Open map List

[DA-046] Computational Geography

Computational Geography emerged in the 1980s in response to the reductionist limitations of early GIS software, which inhibited deep analyses of rich geographic data. Today, Computational Geography continues to integrate a wide range of domains to facilitate spatial analyses that require computational resources or ontological paradigms beyond that made available in traditional GIS software packages. These include novel approaches for the mass creation of geospatial data, large-scale database design for the effective storage and querying of spatial identifiers (i.e., distributed spatial databases), and methodologies which enable simulations and/or analysis in the context of large-scale, frequently near-real-time, spatially-explicit sources of information. The topics studied within Computational Geography directly enable many of the world’s largest public databases, including Google Maps and Open Street Map (OSM), as well as many modern analytic pipelines designed to study human behavior with the integration of large volumes of location information (e.g., mobile phone data) with other geospatial sources (e.g., satellite imagery).

Author and citation

Runfola, D. (2022). Computational Geography. The Geographic Information Science & Technology Body of Knowledge (1st Quarter 2022 Edition), John P. Wilson (Ed.). DOI: 10.22224/gistbok/2022.1.7.
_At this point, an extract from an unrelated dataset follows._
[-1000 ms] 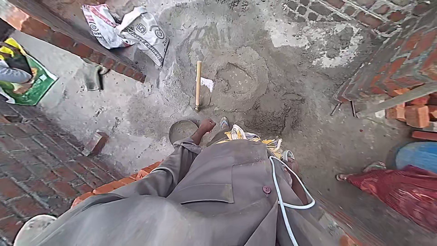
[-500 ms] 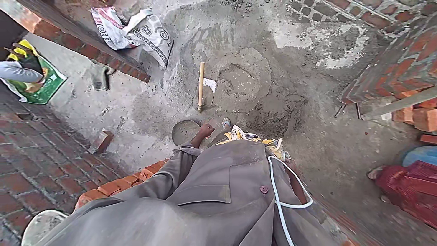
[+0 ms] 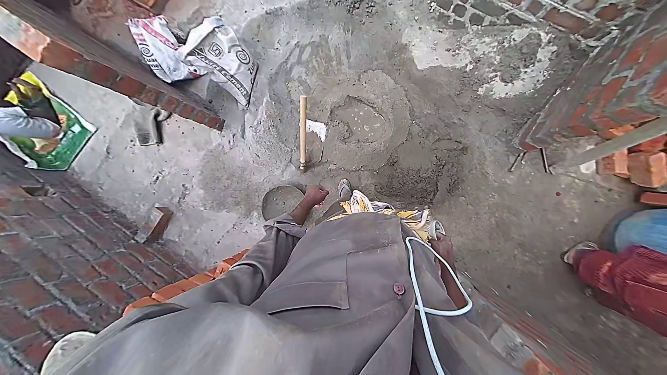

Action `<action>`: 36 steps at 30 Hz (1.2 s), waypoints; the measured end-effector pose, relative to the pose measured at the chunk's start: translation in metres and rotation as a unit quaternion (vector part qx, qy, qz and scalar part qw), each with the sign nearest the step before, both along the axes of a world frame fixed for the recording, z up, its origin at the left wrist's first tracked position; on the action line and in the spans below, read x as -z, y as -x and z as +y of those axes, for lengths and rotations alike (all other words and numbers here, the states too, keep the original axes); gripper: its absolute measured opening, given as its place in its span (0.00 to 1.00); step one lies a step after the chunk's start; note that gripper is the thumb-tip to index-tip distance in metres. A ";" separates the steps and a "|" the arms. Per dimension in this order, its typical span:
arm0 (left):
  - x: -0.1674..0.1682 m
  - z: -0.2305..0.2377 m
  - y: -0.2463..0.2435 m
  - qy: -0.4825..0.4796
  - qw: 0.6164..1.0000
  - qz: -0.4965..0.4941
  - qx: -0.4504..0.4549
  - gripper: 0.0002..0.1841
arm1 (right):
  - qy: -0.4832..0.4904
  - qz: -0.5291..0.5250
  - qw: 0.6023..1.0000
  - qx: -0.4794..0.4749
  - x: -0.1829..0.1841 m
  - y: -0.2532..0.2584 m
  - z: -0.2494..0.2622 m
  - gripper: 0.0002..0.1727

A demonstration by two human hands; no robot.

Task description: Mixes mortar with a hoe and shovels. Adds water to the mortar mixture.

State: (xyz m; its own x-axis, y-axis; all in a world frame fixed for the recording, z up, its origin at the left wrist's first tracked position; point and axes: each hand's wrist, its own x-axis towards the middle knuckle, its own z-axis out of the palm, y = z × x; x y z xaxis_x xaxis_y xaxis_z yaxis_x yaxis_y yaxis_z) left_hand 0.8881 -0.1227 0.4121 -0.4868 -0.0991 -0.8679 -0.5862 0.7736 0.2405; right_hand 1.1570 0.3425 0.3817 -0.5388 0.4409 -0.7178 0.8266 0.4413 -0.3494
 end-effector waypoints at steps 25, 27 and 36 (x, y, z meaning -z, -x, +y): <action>0.026 -0.016 0.099 -0.187 0.851 0.016 -0.490 0.19 | 0.033 0.377 0.758 -0.531 -0.085 0.402 -0.297 0.16; 0.059 -0.049 0.108 -0.173 0.780 -0.005 -0.601 0.20 | 0.023 0.308 0.790 -0.529 -0.062 0.439 -0.322 0.17; 0.256 -0.190 0.214 -0.021 0.527 0.064 -0.847 0.21 | 0.021 0.025 0.714 -0.699 0.191 0.649 -0.525 0.20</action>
This entry was first published on March 7, 2022. No earlier editions exist.

Explanation

Overview
Optimizing Spatial Data Indexing and Retrieval in a Computational Geography Framework
Primitive Geospatial Operators in Partitioned and Parallelized Environments
Spatially Distributed Analyses
Tools & Techniques Common to Computational Geography

1. Overview

The term “Computational Geography” was coined by David Mark and colleagues at the National center for Geographic Information and Analysis in the 1980s, and formalized by Stan Openshaw with the founding of The Centre for Computational Geography at University of Leeds (Batty, 2020; for a broader review on the history of quantitative analysis in geography, see Mark, 2003). Used interchangeably with “GeoComputation”, the computational geography movement emerged in response to reductionist decisions made to simplify spatial data creation, retention and analysis during the emergence of Geographic Information Systems (GIS) through the 1980s (Gahegan & GeoComputation International Steering Group, 2001)⁠. While many of these early limitations in GIS capabilities have been improved over the last four decades, Computational Geographers continue to engage with challenges that are technically or ontologically infeasible to implement in contemporary GIS software platforms. Today, the overlap between computational geography and GeoComputation remains substantial, with the core distinction between the groups being an emphasis on computer engineering and optimization at a database or system-level within the computational geography community (i.e., building general purpose distributed spatial databases (Hughes et al. 2015), primitive operators in parallel environments (Shook et al. 2016), or new strategies for distributed processing (Worboys & Duckham 2006)) as contrasted to a more frequent focus on model-specific optimizations in the GeoComputation community (i.e., deriving novel ways to distribute agent based models).

computational geography

Figure 1. Diagram illustrating topics comprising the field of Computational Geography, circa 2021. Source: author.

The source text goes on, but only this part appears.